—
Já temos falatório! — foi pensando Sebastião.
E entrou em casa, descontente.
Morava ao fundo da rua, num prédio seu, de construção antiga, com quintal.
Sebastião era só. Tinha uma fortuna pequena em inscrições, terras de lavoura para o lado de Seixal, e a quinta em Almada — o Rozegal. As duas criadas eram muito antigas na casa. A
Vicência, a cozinheira, era uma preta de São Tomé já do tempo da mamã.

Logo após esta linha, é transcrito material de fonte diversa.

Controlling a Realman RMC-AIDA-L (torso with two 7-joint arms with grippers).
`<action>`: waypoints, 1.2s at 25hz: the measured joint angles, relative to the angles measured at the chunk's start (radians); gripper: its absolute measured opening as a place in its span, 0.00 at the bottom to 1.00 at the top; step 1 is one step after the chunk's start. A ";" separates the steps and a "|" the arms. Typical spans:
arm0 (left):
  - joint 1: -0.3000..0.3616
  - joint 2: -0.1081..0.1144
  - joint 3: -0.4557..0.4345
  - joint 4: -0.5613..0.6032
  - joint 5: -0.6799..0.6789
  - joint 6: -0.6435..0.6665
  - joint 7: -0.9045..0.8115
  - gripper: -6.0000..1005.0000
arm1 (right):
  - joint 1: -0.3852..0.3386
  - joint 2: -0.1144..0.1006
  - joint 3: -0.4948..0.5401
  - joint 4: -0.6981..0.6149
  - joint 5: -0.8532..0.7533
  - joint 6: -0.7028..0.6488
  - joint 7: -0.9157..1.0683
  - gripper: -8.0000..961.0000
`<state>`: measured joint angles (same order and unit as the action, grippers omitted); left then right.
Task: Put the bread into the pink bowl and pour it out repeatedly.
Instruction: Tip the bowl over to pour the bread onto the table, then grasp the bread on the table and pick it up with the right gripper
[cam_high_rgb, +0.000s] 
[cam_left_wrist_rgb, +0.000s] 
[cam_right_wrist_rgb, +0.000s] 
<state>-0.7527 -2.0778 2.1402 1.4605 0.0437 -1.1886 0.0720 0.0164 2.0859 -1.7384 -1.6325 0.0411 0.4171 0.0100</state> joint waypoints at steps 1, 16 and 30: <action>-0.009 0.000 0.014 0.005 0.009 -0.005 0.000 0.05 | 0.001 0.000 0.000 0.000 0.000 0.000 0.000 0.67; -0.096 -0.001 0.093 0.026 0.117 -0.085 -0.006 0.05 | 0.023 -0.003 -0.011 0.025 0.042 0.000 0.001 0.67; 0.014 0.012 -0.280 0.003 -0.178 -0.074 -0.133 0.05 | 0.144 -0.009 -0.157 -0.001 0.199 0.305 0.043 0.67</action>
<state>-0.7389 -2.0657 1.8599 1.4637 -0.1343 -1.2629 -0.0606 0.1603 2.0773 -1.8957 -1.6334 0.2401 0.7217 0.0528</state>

A tia Joana, a governanta, servia-o havia trinta e cinco anos; chamava ainda a Sebastião o "menino"; tinha já as tontices de uma criança, e recebia sempre os respeitos de uma avó. Era do Porto, do Poârto, como ela dizia, porque nunca perdera o seu acento minhoto. Os amigos de Sebastião chamavam-lhe uma velha de comédia. Era baixinha e gorda, com um sorriso muito bondoso; tinha os cabelos alvos como uma estriga, atados no alto num rolinho com um
antigo pente de tartaruga; trazia sempre um vasto lenço branco muito asseado, traçado sobre o peito. E todo o dia passarinhava pela casa, com o seu passinho arrastado, fazendo tilintar os molhos de chaves, resmungando provérbios, tomando rapé de uma caixa redonda, em cuja tampa se lascava o desenho abonecado da ponte pênsil do Porto.
Em toda a casa havia um tom caturra e doce; na sala de visitas, quase sempre fechada, o vasto canapé, as poltronas tinham o ar empertigado do tempo do senhor D. José I, e os estofos de damasco vermelho desbotado lembravam a pompa de uma corte decrépita; das paredes da casa de jantar pendiam as primeiras gravuras das batalhas de Napoleão, onde se vê invariavelmente, numa eminência, o cavalo branco, para o qual galopa desenfreadamente do primeiro plano um hussardo, brandindo um sabre. Sebastião dormia os seus sonos de sete horas, sem sonhos, numa velha barra de pau preto torneado; e numa saleta escura, sobre uma cómoda de fecharias de metal amarelo, conservava-se, havia anos, o padroeiro da casa, São Sebastião — que se torcia, cravado de setas, nas cordas que o atavam ao tronco, à luz de uma lâmpada, muito cuidada pela tia Joana, sob os ruídos subtis dos ratos pelo forro.
A casa condizia com o dono. Sebastião tinha um génio antiquado. Era solitário e acanhado. Já no Latim lhe chamavam o "Peludo"; punham-lhe rabos, roubavam-lhe impudentemente as merendas. Sebastião, que tinha a força de um ginasta, oferecia a resignação de um mártir.
Foi sempre reprovado nos primeiros exames do liceu. Era inteligente, mas uma pergunta, o reluzir dos óculos de um professor, a grande lousa negra imobilizavam-no; ficava muito embezerrado, a face inchada e rubra, a coçar os joelhos, o olhar vazio.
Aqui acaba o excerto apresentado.